Et pendant ce temps, il reprend le fil de ses explications, et tente de nous faire comprendre, nous, passionnés de vin mais ignares en matière de bière, la subtilité et la complexité de l’étape de l’assemblage des lambics. Un moment sacré, crucial, dont il est le seul et unique chef d’orchestre. Un travail de précision, où il faut à la fois être un excellent dégustateur et un « cuisinier » hors-pair pour évaluer l’évolution de son produit dans le temps, la réussite ou non des mariages arrangés.

Il nous parle aussi de ces essais, de ses projets. De ce champs de cerisiers qu’il vient d’acquérir pour cultiver lui-même les fruits qui donneront cette cuvée aromatisée. De ces vignerons du Languedoc, des amis avant tout, avec qui il travaille aujourd’hui une cuvée travaillée avec ce cépage ancien qu’est l’alicante. Ou encore ceux-là, en Campanie, grâce à qui des essais lambic / marc des raisins sont en cours. Rigueur et curiosité, audace et persévérance… et sens de l’accueil et de la convivialité ! Quand vient le moment de déguster, Jean refuse les chichis :

Après tout, c’est ni plus ni moins qu’une bonne mousse !
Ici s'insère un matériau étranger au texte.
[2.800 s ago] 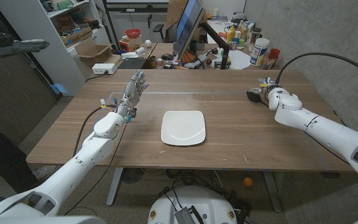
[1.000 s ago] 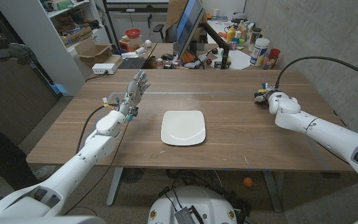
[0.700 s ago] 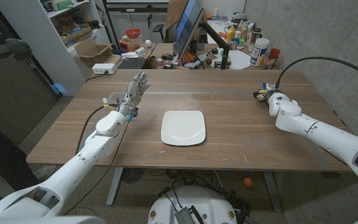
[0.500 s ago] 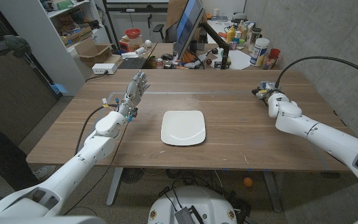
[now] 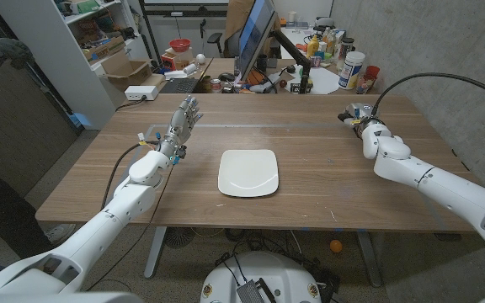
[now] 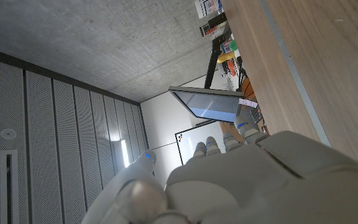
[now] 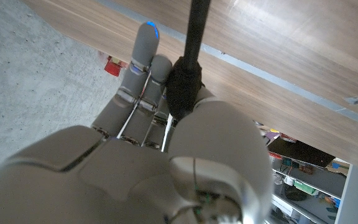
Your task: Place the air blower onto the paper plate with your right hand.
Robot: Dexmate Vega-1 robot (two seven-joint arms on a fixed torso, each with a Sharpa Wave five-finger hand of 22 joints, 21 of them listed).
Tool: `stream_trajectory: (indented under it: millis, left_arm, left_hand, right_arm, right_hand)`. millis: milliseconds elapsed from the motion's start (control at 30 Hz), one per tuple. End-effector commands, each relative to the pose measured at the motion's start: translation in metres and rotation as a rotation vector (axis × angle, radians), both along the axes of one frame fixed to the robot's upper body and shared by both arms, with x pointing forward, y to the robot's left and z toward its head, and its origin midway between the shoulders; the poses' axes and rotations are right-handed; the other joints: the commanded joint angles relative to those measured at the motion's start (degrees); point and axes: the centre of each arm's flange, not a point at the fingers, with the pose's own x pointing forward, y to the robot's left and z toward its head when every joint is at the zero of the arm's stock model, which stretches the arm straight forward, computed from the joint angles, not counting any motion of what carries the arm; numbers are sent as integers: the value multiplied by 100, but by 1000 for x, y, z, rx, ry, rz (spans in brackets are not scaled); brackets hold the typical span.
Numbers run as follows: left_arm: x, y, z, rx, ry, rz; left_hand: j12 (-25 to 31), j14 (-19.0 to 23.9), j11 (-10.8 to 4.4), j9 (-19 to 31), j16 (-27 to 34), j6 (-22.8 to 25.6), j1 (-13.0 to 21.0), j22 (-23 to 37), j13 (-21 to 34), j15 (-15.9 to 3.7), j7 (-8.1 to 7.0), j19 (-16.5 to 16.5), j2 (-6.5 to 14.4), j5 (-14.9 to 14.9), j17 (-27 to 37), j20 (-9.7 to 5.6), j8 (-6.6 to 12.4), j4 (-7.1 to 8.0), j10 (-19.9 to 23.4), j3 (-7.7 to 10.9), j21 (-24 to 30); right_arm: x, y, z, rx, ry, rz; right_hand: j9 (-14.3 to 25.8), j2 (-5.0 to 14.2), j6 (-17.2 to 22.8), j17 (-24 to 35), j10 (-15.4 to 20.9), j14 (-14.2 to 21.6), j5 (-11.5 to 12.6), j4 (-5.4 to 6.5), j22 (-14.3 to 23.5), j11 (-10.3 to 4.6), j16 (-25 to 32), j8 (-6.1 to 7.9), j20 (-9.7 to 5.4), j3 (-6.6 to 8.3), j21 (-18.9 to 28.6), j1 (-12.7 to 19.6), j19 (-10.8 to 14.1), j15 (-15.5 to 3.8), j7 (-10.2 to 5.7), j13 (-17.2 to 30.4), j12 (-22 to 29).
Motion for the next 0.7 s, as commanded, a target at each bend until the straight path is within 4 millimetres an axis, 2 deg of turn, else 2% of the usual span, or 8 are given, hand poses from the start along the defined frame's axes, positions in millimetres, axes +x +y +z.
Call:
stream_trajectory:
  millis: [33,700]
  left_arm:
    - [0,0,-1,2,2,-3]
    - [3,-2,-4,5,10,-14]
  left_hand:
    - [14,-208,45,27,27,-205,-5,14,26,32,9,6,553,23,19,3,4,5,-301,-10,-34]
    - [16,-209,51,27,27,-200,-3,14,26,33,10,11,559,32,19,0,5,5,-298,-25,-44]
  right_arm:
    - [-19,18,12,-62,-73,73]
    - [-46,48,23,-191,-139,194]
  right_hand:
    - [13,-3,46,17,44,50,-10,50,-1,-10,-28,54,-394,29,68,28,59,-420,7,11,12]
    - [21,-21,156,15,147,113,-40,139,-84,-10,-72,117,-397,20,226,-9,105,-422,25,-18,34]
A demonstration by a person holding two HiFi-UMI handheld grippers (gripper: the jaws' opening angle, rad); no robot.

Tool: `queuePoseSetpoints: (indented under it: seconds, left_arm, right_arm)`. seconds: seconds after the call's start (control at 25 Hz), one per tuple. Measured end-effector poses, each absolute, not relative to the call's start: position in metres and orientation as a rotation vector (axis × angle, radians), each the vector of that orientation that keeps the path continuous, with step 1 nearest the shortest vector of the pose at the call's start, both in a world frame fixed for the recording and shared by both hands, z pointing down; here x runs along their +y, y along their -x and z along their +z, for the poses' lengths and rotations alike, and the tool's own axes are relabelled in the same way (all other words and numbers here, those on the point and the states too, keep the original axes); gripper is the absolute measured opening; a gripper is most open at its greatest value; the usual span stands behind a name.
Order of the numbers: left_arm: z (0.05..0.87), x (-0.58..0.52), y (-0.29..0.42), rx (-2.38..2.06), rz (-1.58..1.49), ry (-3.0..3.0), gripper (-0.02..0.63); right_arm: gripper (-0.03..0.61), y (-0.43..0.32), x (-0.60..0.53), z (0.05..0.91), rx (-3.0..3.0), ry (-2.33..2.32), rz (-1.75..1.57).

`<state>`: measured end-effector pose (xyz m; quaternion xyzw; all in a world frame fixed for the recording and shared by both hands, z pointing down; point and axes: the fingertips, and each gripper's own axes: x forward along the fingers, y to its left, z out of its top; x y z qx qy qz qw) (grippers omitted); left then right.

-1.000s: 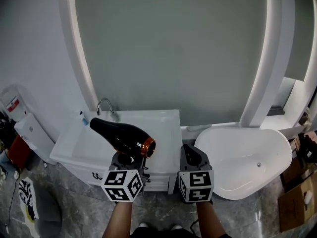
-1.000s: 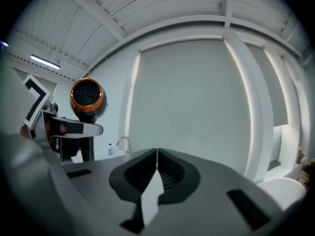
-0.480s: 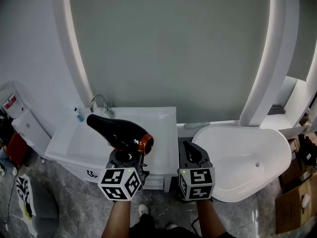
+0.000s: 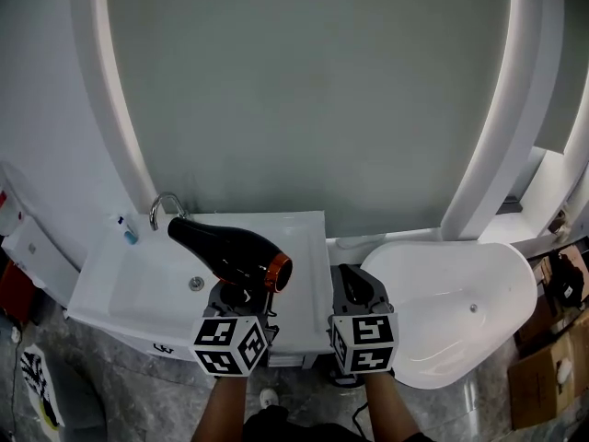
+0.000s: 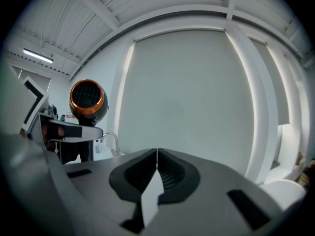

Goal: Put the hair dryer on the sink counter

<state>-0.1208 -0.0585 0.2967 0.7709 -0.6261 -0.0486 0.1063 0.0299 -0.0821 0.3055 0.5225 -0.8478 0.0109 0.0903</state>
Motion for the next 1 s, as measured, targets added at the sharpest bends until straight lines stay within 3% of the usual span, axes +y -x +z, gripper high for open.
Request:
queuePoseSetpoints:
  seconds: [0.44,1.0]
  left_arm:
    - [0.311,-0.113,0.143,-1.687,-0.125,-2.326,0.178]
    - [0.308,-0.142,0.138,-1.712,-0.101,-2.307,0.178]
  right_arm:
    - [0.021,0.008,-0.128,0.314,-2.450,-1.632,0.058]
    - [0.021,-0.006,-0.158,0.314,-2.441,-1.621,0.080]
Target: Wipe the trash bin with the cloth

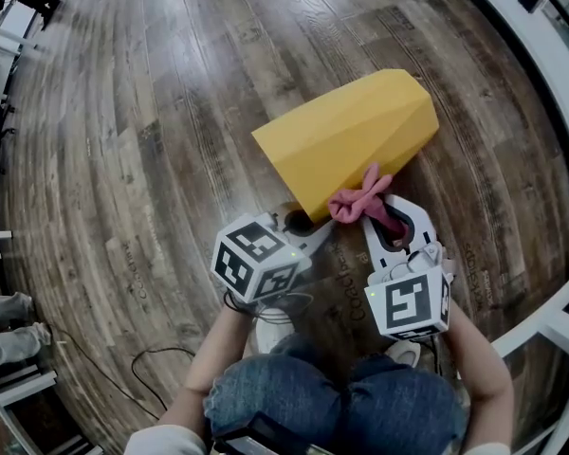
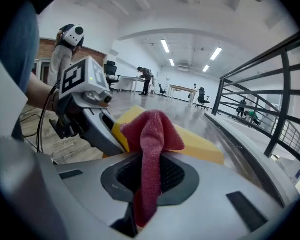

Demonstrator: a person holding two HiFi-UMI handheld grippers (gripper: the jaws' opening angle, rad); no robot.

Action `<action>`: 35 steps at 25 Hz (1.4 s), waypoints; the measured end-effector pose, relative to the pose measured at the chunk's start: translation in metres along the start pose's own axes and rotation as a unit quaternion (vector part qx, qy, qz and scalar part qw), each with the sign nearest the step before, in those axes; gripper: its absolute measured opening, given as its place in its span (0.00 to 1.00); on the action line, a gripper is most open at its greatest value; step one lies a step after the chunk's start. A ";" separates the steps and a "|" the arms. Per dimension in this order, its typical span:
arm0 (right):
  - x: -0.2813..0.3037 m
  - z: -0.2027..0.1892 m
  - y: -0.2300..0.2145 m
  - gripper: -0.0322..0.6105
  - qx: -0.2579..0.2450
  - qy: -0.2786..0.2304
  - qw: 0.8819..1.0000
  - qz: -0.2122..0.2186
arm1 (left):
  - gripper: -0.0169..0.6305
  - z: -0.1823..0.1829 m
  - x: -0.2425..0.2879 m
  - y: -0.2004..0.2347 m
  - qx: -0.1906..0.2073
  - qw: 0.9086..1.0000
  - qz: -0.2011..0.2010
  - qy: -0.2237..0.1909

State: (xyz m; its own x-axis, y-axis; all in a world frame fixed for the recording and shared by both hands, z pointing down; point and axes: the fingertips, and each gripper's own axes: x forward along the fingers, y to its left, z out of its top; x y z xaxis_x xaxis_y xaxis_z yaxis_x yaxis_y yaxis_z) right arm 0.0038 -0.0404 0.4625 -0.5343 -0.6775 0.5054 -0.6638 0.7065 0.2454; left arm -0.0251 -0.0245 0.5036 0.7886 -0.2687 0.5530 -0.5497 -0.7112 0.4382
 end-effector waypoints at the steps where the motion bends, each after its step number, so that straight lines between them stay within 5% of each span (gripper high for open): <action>1: 0.002 0.001 0.008 0.13 -0.008 -0.002 1.000 0.004 | 0.04 0.001 0.000 0.000 -0.005 1.000 -0.003 -0.002; 10: 0.016 -0.004 0.015 0.13 -0.009 0.006 1.000 0.000 | 0.04 -0.003 -0.003 0.000 -0.007 1.000 -0.006 0.003; 27: 0.028 -0.107 -0.119 0.13 0.048 0.125 0.981 -0.140 | 0.04 -0.006 -0.001 -0.002 -0.013 1.000 -0.016 0.000; 35: 0.035 -0.124 -0.147 0.13 0.067 0.149 0.972 -0.168 | 0.04 -0.004 -0.004 0.001 -0.014 1.000 -0.011 -0.012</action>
State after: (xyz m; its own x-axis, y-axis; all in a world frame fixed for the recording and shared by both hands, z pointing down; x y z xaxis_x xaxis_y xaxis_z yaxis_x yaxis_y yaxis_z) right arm 0.1478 -0.1427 0.5470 -0.1128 -0.7624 0.6372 -0.8479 0.4082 0.3383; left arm -0.0300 -0.0214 0.5047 0.8071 -0.2678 0.5262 -0.5387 -0.6988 0.4707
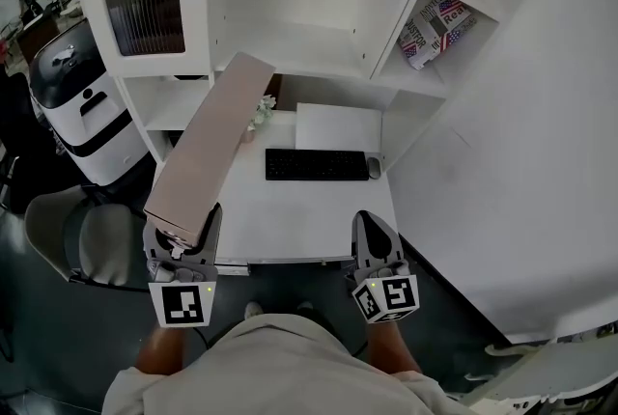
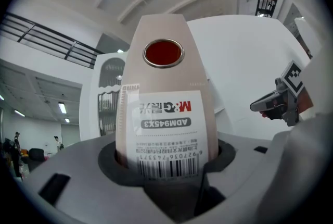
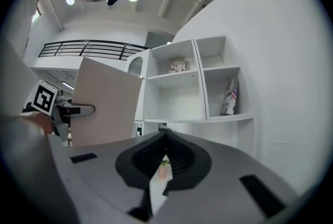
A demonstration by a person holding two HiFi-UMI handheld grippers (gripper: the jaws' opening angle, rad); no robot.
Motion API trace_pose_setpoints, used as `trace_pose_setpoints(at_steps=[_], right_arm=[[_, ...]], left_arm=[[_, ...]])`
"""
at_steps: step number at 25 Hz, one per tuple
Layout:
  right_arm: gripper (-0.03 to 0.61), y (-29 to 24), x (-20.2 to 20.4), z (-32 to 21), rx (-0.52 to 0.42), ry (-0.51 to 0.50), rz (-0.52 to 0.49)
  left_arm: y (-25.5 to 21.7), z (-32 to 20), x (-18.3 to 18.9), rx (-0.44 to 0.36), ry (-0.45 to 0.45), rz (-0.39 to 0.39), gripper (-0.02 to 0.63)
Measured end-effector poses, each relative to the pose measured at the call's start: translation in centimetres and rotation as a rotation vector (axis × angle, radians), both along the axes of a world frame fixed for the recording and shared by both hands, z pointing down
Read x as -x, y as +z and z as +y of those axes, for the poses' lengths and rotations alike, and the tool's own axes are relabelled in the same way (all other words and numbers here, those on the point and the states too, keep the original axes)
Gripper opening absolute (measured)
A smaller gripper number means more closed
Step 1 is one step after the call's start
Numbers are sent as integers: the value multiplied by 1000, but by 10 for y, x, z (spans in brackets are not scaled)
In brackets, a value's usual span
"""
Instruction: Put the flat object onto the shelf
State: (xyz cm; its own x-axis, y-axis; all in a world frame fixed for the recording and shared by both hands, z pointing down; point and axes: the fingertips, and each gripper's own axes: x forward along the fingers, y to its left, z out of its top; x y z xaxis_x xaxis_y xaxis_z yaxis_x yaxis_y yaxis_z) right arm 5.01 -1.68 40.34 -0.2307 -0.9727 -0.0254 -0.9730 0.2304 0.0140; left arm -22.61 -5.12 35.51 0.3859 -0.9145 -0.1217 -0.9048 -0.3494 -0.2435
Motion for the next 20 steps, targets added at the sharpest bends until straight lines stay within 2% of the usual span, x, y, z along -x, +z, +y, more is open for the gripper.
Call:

Devant une telle érudition, une générosité si humaniste et cette simplicité désarmante, oui, décidément, on se sent tout petit.

L’indice-clé qu’ici on a une bière de haute-voltige ? Des verres à pieds, pour mieux révéler les arômes et la finesse de chaque cuvée.


Le site des bières Cantillon : ici.

Toute leur actualité : là !

Et pour suivre les événements organisés par l’association Vendanges solidaires ? Un clic ici pardi !


*Cette micro cuvée fermente dans des fûts très particuliers, issus d’un partenariat avec Stéphane Tissot, célèbre vigneron du Jura : il s’agit des fûts qui ont vu, pendant très exactement 6 ans et 3 mois, se façonner le mythique vin jaune… Une bière de collectionneur.
**L’anecdote de cette vente de charité en est un exemple parlant, mais qui ne donne pas toute la mesure du phénomène : il faut savoir que certains sont près à déverser des sommes astronomiques pour se procurer une Cantillon : pourtant, la famille met tout en œuvre pour que les prix restent raisonnables, et que les amateurs de la première heure, les fidèles clients qui ont fait le choix il y a des décennies de cela de boire une véritable bière artisanale, puissent continuer de s’en offrir. Mais le marché noir est insensible et féroce, et de véritables batailles font rage sur la Toile.